**SOURCE DATA**

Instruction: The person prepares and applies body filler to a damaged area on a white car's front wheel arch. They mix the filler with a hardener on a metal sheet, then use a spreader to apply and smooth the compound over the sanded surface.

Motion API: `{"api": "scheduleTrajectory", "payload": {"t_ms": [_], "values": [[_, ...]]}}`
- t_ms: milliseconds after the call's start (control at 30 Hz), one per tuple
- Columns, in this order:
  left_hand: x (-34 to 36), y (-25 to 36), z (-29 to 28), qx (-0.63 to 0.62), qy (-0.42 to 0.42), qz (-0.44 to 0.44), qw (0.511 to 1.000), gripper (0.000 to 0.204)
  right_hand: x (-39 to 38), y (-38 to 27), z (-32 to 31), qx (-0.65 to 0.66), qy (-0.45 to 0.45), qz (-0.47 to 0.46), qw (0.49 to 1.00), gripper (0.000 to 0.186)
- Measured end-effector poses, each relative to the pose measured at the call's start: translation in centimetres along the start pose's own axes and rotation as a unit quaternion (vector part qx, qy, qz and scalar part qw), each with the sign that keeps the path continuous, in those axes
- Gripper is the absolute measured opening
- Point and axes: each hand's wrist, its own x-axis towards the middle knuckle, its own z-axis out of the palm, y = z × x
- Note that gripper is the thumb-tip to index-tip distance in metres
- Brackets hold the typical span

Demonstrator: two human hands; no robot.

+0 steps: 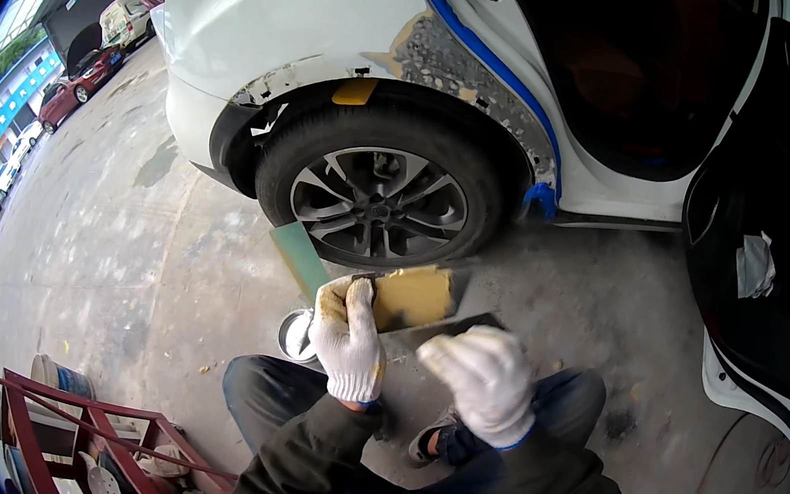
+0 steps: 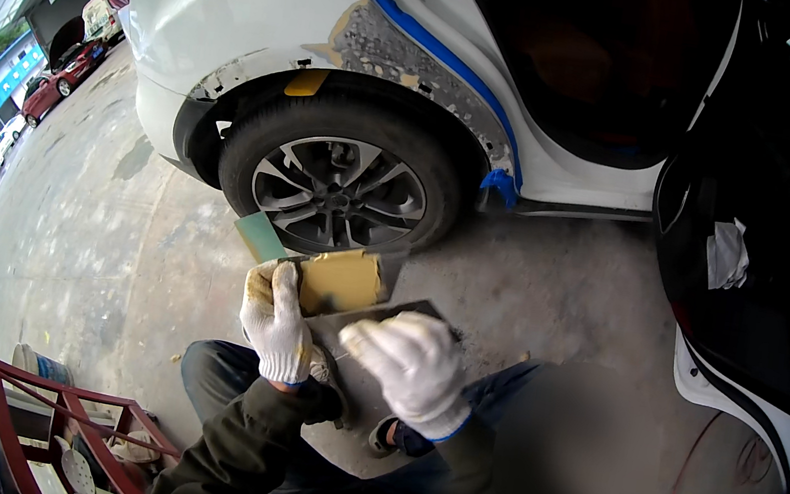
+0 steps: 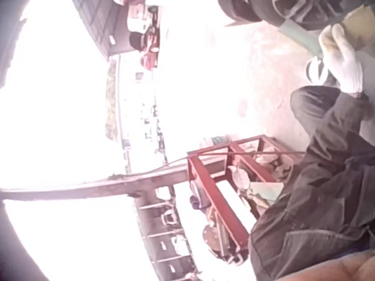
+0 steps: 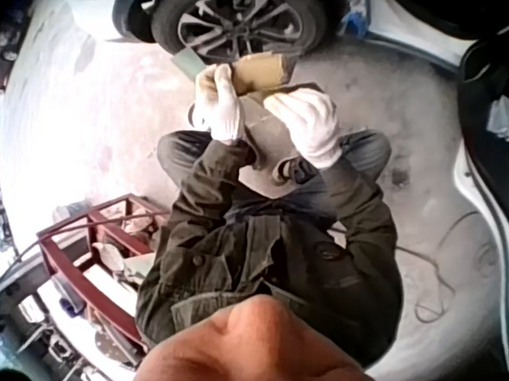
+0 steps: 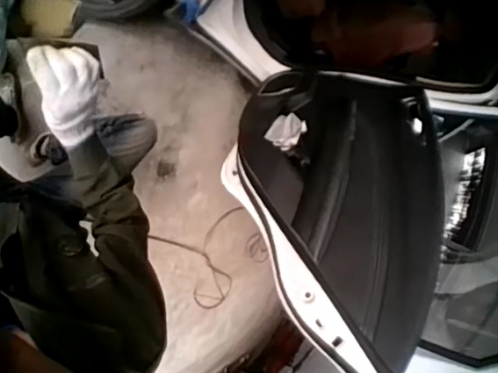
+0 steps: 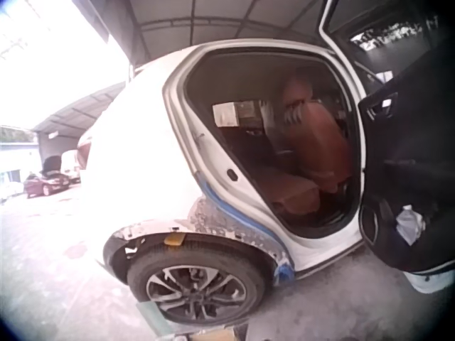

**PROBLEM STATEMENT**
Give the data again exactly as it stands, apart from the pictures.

**TASK ANSWER**
Instruction: The person prepares and applies body filler to a damaged area on a white car's front wheel arch. They mix the filler with a hardener on a metal sheet, then use a spreader to apply and smooth the compound over the sanded surface.

Motion API: `{"api": "scheduleTrajectory", "payload": {"t_ms": [_], "values": [[_, ...]]}}`
- t_ms: milliseconds after the call's start (control at 30 Hz), one per tuple
- Columns, in this order:
  left_hand: x (-34 to 36), y (-25 to 36), z (-29 to 28), qx (-0.63 to 0.62), qy (-0.42 to 0.42), qz (-0.44 to 0.44), qw (0.511 to 1.000), gripper (0.000 to 0.204)
  right_hand: x (-39 to 38), y (-38 to 27), z (-32 to 31), qx (-0.65 to 0.66), qy (-0.45 to 0.45), qz (-0.47 to 0.46), qw (0.49 to 1.00), gripper (0.000 to 0.186)
- Measured end-effector poses, each relative to the pose measured at the call's start: translation in centimetres along the start pose's own axes and rotation as a unit quaternion (vector part qx, qy, qz and scalar part qw), each with the sign that keeps the path continuous, in those axes
- Gripper is the absolute measured opening
- Point and axes: each hand's wrist, its own x-axis towards the middle knuckle, its own z-axis out of the palm, y = z × x
- Note that gripper is the thumb-tip to index-tip distance in metres
- Brackets hold the typical span

Demonstrator: two human hands; no robot.

+0 steps: 
+0 steps: 
+0 steps: 
+0 steps: 
+0 steps: 
+0 steps: 

This output is complete as it stands.